# Barely Halter Broke Weanling + Straight Load Trailer



## that.queer.equestrian (Jul 9, 2021)

Hi, I'm buying a weanling soon and I just realized I have a problem. I have a two horse straight load trailer. I don't think the divider can be removed. Will the baby be okay? I already know for sure I'm not tying him, because I don't believ he knows how to tie and I don't think the ties I have would be anywhere near long enough for him. The drive is only about 20 minutes, but as far as I know now it will be his first encounter with a trailer.


----------



## Palfrey (May 29, 2020)

He'll be okay. Baby horses handle things pretty darn good. And only 20 minutes, that's just getting the truck warmed up! Consider my 4 month old weanling made a 7 hour journey to my home and he did great. 

I don't really like tying horses in trailers, I agree with your judgement there. 

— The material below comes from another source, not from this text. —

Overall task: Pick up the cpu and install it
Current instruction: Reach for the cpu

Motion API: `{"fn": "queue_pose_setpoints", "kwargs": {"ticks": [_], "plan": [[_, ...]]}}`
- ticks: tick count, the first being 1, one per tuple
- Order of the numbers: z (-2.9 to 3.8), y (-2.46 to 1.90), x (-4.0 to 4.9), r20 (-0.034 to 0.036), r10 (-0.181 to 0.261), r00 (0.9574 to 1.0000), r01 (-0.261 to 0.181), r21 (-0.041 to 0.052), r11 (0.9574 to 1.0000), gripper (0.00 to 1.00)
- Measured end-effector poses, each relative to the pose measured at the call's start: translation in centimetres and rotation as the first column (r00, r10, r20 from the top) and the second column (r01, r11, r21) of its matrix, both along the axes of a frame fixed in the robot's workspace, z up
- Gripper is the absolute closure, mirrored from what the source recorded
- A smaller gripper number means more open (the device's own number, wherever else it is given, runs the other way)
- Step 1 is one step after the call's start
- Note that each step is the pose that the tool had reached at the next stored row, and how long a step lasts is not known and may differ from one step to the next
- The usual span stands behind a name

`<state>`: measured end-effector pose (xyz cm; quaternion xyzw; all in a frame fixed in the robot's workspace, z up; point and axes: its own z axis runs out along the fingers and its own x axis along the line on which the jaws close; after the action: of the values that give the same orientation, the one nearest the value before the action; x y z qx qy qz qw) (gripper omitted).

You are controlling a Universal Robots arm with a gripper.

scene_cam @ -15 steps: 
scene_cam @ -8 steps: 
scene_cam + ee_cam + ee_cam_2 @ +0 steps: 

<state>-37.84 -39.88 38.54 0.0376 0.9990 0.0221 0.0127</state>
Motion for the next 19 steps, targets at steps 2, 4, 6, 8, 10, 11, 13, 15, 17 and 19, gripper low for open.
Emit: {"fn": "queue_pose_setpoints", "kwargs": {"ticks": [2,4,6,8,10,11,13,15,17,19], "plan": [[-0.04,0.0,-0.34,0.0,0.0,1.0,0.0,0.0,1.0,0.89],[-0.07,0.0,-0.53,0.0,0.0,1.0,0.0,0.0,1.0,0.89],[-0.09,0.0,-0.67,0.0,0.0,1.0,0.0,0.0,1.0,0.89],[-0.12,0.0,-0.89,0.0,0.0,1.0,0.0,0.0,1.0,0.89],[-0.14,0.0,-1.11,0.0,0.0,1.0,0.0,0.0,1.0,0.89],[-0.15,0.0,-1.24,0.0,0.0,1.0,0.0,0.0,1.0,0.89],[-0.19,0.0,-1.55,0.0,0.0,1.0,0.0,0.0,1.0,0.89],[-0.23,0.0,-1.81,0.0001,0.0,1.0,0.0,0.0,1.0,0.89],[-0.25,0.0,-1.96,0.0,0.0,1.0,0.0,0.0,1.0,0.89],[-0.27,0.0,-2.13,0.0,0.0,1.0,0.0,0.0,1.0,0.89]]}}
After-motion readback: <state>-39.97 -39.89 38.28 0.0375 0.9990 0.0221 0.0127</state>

Good luck with your new lil guy!


----------



## 4horses (Nov 26, 2012)

Just make certain there's no way he can turn around and jump out.


----------



## Dreamcatcher Arabians (Nov 14, 2010)

Is there any way you can trailer him with his mom? I've found that it makes life really easy to load the baby if you can load mom, then baby. Haul them both to the new place, unload the baby (and mom if need be) then take mom back hom. Accomplishes 2 things, makes it easy to get baby to trailer and makes it easy to wean the foal, if he's not already weaned. Mom's out of sight, out of mind, baby doesn't fret much once she's gone. If you can't trailer with his mom, if you can load her and him, shut him in and unload her, it will make getting him on the trailer easier. I'd take him for a nice long ride just to give him time to get used to the trailer, that way next time you want him to go for a ride you won't have as many issues.


----------